Naiburg wrote that AI provides developers with an assistant in the team to help decompose and understand stories. Further, he called out the benefit of using AI to simplify prototyping, testing, code-generation, code review and synthesis of test data.

Focusing on the developer persona, Böckeler described her experiment with using LLMs to onboard onto an open source project and deliver a story against a legacy software project. To understand the capabilities and limits of AI tooling, she used LLMs to work on a ticket from the backlog of the open-source project Bhamni. Böckeler wrote about her use of LLMs in comprehending the ticket, the codebase, and understanding the bounded context of the project.

Böckeler’s main tools comprised of an LLM using RAG (Retrieval Augmented Generation) to provide insights based on the content of Bhamni’s wiki. She offered the LLM a prompt containing the user story and asked it to “explain the Bhamni and health care terminology” which it mentioned. Böckeler wrote:

I asked more broadly, “Explain to me the Bahmni and healthcare terminology in the following ticket: …”. It gave me an answer that was a bit verbose and repetitive, but overall helpful. It put the ticket in context, and explained it once more. It also mentioned that the relevant functionality is “done through the Bahmni HIP plugin module”, a clue to where the relevant code is.

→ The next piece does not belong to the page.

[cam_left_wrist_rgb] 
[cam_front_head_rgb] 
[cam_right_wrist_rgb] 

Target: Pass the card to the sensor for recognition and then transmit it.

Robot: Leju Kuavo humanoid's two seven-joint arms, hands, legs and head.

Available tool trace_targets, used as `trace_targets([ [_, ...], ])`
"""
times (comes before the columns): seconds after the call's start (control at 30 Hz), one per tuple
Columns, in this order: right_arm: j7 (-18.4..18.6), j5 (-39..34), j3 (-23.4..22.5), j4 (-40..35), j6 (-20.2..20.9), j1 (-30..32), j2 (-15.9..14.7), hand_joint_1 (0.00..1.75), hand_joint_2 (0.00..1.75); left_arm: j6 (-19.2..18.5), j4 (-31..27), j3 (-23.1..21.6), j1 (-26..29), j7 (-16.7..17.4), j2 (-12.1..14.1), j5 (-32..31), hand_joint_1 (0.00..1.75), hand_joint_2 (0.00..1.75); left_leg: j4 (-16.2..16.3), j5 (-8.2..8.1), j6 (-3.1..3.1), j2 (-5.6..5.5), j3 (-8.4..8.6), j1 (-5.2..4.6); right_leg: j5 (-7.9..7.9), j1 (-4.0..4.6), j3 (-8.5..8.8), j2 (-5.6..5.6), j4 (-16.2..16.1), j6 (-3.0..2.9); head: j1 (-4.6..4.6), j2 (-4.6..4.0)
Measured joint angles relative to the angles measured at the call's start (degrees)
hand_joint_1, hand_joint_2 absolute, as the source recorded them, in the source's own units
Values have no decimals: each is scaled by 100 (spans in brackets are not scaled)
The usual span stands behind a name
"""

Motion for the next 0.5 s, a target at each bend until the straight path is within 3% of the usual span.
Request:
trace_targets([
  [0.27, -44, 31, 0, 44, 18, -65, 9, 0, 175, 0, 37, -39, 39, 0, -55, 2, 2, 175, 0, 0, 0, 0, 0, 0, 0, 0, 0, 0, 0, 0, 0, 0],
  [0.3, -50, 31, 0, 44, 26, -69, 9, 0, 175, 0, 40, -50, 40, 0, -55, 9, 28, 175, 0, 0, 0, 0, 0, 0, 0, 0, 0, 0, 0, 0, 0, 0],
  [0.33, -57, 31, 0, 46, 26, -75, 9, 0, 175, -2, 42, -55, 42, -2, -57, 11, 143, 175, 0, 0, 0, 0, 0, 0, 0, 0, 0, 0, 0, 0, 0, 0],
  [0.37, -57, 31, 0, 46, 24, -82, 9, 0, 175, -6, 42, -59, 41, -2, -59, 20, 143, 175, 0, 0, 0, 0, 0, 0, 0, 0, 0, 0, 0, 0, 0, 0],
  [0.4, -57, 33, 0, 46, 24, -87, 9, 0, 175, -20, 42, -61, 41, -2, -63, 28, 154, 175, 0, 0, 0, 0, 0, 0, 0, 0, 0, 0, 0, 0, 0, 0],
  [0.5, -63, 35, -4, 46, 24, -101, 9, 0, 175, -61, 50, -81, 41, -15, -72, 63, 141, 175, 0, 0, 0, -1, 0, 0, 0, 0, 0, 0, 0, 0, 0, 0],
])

Speaking on the InfoQ Podcast in June, Meryem Arik, co-founder/CEO at TitanML, described the use of LLMs with RAG performing as “research assistant” being “the most common use cases that we see as a 101 for enterprise.” While Böckeler did not directly name her RAG implementation beyond describing it as a “Wiki-RAG-Bot”, Arik spoke extensively about the privacy and domain-specialisation benefits that can be gained from a custom solution using a range of open models. She said:

So actually, if you’re building a state-of-the-art RAG app, you might think, okay, the best model for everything is OpenAI. Well, that’s not actually true. If you’re building a state-of-the-art RAG app, the best generative model you can use is OpenAI. But the best embedding model, the best re-ranker model, the best table parser, the best image parser, they’re all open source.

To understand the code and target her changes, Böckeler wrote that she “fed the JIRA ticket text” into two tools used for code generation and comprehension, Bloop and Github Copilot. She asked both tools to help her “find the code relevant to this feature.” Both models gave her a similar set of pointers, which she described as “not 100% accurate,” but “generally useful direction.” Exploring the possibilities around autonomous code-generators, Böckeler experimented with Autogen to build LLM based AI agents to port tests across frameworks, she explained:

Agents in this context are applications that are using a Large Language Model, but are not just displaying the model’s responses to the user, but are also taking actions autonomously, based on what the LLM tells them.

Böckeler reported that her agent worked “at least once,” however it “also failed a bunch of times, more so than it worked.” InfoQ recently reported on a controversial study by Upwork Research Institute, pointing at a perception from those sampled that AI tools decrease productivity, with 39% of respondents stating that “they’re spending more time reviewing or moderating AI-generated content.” Naiburg calls out the need to ensure that teams remain focused on value and not just the output of AI tools:

One word of caution – the use of these tools can increase the volume of “stuff”. For example, some software development bots have been accused of creating too many lines of code and adding code that is irrelevant. That can also be true when you get AI to refine stories, build tests or even create minutes for meetings. The volume of information can ultimately get in the way of the value that these tools provide.

Commenting on her experiment with Autotgen, Böckeler shared a reminder that the technology still has value in “specific problem spaces,” saying:

These agents still have quite a way to go until they can fulfill the promise of solving any kind of coding problem we throw at them. However, I do think it’s worth considering what the specific problem spaces are where agents can help us, instead of dismissing them altogether for not being the generic problem solvers they are misleadingly advertised to be.